Hacía 15 años que no pisaba la ciudad de la luz, que la llaman, pero he tenido que pasar cinco días por razones laborales en el corazón de la capital y desde luego, luz, poca. Me he llevado un susto. Era una ciudad desconocida y habitada por unos pobres chiflados a los que nadie cuida y van como alma en pena.
La semana pasada se habían juntado dos caos de distinto orden, pero coincidentes o hermanados, como esas tormentas perfectas que se originan a partir de un huracán y se juntan en santo maridaje con un tifón de modo que se entrelazan ambos fenómenos y producen una devastación dantesca. Así está la ciudad: en plan devastación dantesca.
El tifón lo provocó el presidente Macron con una disolución de la asamblea y su correspondiente convocatoria a elecciones anticipadas que tendrán lugar dentro de un par de semanas. Es bonito de ver y de leer en la prensa local el guirigay que se ha montado y las carreras para asegurarse un sueldo en tan breve plazo. Izquierdistas feroces se pasan al centro burgués, republicanos imploran un sillón a los monárquicos, la extrema derecha cosecha despedidos de todas partes y la extrema izquierda se parece mucho a la española y propaga ideas del siglo pasado poniendo gesto de enorme e indescriptible indignación con lenguaje barriobajero.
En realidad, sólo hay dos extremos, la ultraderecha que quiere pactar con Putin y la ultraizquierda proislamista y antisemita. En medio no queda nada. Los partidos de centro, liberales, democráticos y europeístas, andan como pollos descabezados y apenas tienen diez días para formar algo, un núcleo, un club, un movimiento, una excursión. La que se avecina tiene a todo el mundo al borde del ataque de nervios.
Pero a este tifón se le une un huracán que también ha creado Macron cuando decidió que los Juegos Olímpicos iban a ser en julio, o sea, que están al caer. Toda la ciudad, o, mejor dicho, su centro, está reventado en obras. Hay zonas enteras en donde no pueden entrar ni los coches ni los autobuses ni los taxis y hay quien se disimula en una ambulancia. De modo que el caos circulatorio es apoteósico.
«Mi consejo es que esperen a que se acaben las elecciones y los JJOO y si aún queda algo de París, será un buen momento para visitarlo»

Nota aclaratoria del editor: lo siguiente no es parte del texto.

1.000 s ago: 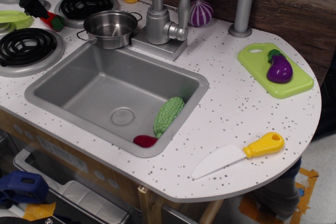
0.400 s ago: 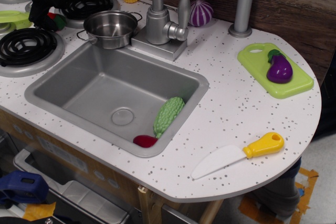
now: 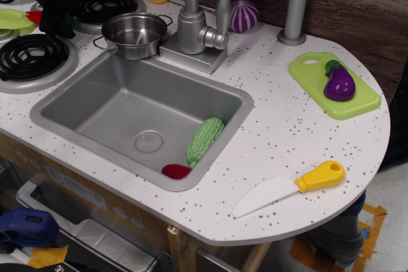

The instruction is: Put pepper in pot or pan

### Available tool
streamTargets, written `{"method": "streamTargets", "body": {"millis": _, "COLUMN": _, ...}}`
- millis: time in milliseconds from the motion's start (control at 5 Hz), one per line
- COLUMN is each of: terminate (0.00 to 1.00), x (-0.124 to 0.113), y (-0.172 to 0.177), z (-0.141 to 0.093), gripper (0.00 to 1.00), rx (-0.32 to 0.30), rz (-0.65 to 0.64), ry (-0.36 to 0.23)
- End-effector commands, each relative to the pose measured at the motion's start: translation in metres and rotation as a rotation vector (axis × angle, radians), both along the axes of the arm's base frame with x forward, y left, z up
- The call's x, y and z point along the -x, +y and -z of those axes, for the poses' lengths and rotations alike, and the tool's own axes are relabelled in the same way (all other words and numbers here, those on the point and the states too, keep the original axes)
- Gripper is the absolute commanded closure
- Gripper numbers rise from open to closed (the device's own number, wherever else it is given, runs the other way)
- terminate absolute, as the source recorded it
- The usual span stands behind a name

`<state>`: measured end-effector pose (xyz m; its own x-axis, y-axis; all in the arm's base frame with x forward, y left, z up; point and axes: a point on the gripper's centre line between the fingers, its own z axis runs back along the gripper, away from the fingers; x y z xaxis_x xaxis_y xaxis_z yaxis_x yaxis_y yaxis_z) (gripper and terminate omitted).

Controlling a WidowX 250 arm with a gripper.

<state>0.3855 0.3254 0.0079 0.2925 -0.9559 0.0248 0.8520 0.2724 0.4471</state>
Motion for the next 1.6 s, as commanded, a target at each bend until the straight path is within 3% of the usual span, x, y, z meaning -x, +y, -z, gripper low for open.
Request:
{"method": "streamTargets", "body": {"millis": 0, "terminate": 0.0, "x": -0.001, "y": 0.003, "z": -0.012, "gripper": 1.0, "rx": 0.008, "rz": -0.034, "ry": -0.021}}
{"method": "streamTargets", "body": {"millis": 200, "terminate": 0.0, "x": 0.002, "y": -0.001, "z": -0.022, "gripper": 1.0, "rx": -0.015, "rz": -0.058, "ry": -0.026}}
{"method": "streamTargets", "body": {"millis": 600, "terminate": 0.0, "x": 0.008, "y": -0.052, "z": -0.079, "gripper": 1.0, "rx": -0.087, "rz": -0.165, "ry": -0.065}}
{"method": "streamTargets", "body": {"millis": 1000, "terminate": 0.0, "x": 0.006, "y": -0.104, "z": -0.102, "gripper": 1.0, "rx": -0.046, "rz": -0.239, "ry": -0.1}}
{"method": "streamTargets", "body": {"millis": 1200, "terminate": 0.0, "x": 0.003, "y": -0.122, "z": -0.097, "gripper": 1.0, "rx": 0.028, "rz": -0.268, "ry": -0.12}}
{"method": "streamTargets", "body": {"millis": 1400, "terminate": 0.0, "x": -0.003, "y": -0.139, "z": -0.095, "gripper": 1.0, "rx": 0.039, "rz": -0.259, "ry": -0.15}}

Los parisinos siempre han sido algo histéricos, pero lo de ahora supera todo lo conocido. Embotellamientos de horas con todos los conductores dando bocinazos wagnerianos o apeándose de los vehículos para insultar o agredir al prójimo. Estaciones de metro cerradas. Ciclistas y similares a toda velocidad serpenteando entre la masa de bocinazos y provocando la ira de los atrapados. Masas de turistas que acaban por saltar las barreras, hartos de no saber por dónde llegar a Trocadero, pongamos por caso.

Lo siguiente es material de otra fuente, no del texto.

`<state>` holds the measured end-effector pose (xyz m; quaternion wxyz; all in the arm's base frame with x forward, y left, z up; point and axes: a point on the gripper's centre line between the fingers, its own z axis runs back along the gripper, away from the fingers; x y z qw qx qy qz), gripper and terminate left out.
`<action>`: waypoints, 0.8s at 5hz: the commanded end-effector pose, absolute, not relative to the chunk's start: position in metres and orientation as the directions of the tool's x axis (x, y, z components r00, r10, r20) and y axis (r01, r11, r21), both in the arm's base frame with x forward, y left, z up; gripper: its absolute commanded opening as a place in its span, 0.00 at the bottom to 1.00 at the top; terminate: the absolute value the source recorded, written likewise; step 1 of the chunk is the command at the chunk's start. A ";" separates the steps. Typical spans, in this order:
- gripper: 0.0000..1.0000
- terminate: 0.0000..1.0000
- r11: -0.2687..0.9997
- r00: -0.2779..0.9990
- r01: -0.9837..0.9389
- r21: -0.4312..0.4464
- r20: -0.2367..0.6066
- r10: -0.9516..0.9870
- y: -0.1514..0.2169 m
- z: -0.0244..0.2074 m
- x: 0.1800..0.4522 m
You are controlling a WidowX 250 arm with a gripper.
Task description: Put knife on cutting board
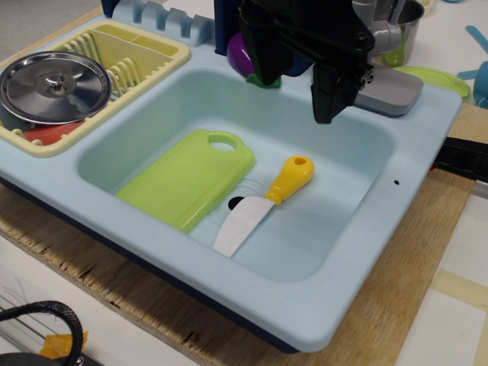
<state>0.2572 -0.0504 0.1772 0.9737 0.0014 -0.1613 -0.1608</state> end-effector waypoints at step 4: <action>1.00 0.00 0.978 0.938 0.208 0.023 0.278 -0.206 -0.035 0.131 0.263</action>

Pero da lo mismo porque en el Trocadero sólo se ve la torre Eiffel, ya que un rebaño de enormes almacenes, cochiqueras, sombrajos, estadios o lo que sea cubre la panorámica más bella de Europa, la que va desde aquella admirable terraza hasta la Escuela Militar. Eso no impide que los turistas sigan haciendo miles de fotos a toda velocidad, como si aún se viera algo. Y eso que están rodeados por treinta hombres de color (negro) grandes como armarios, cada uno con un manojo de torres Eiffel diminutas, de las que no los he visto vender ni una, pero llevan un control riguroso de la zona para un posible tráfico de algo, quizás estatuillas de la Virgen de Lourdes.
Podría seguir horas, pero lo dejo aquí. Mi consejo es que esperen ustedes a que se acaben las elecciones y los JJOO y si aún queda algo de París, será un buen momento para visitarlo. Ahora, la verdad, parece un hormiguero en el que alguien ha vertido un chorro de lejía. Aunque, eso sí, las hormigas son mucho más sosegadas.
¡Cómo no será la cosa que estaba deseando volver a Madrid para encontrar un poco de tranquilidad y el reposo de los campos con ovejitas!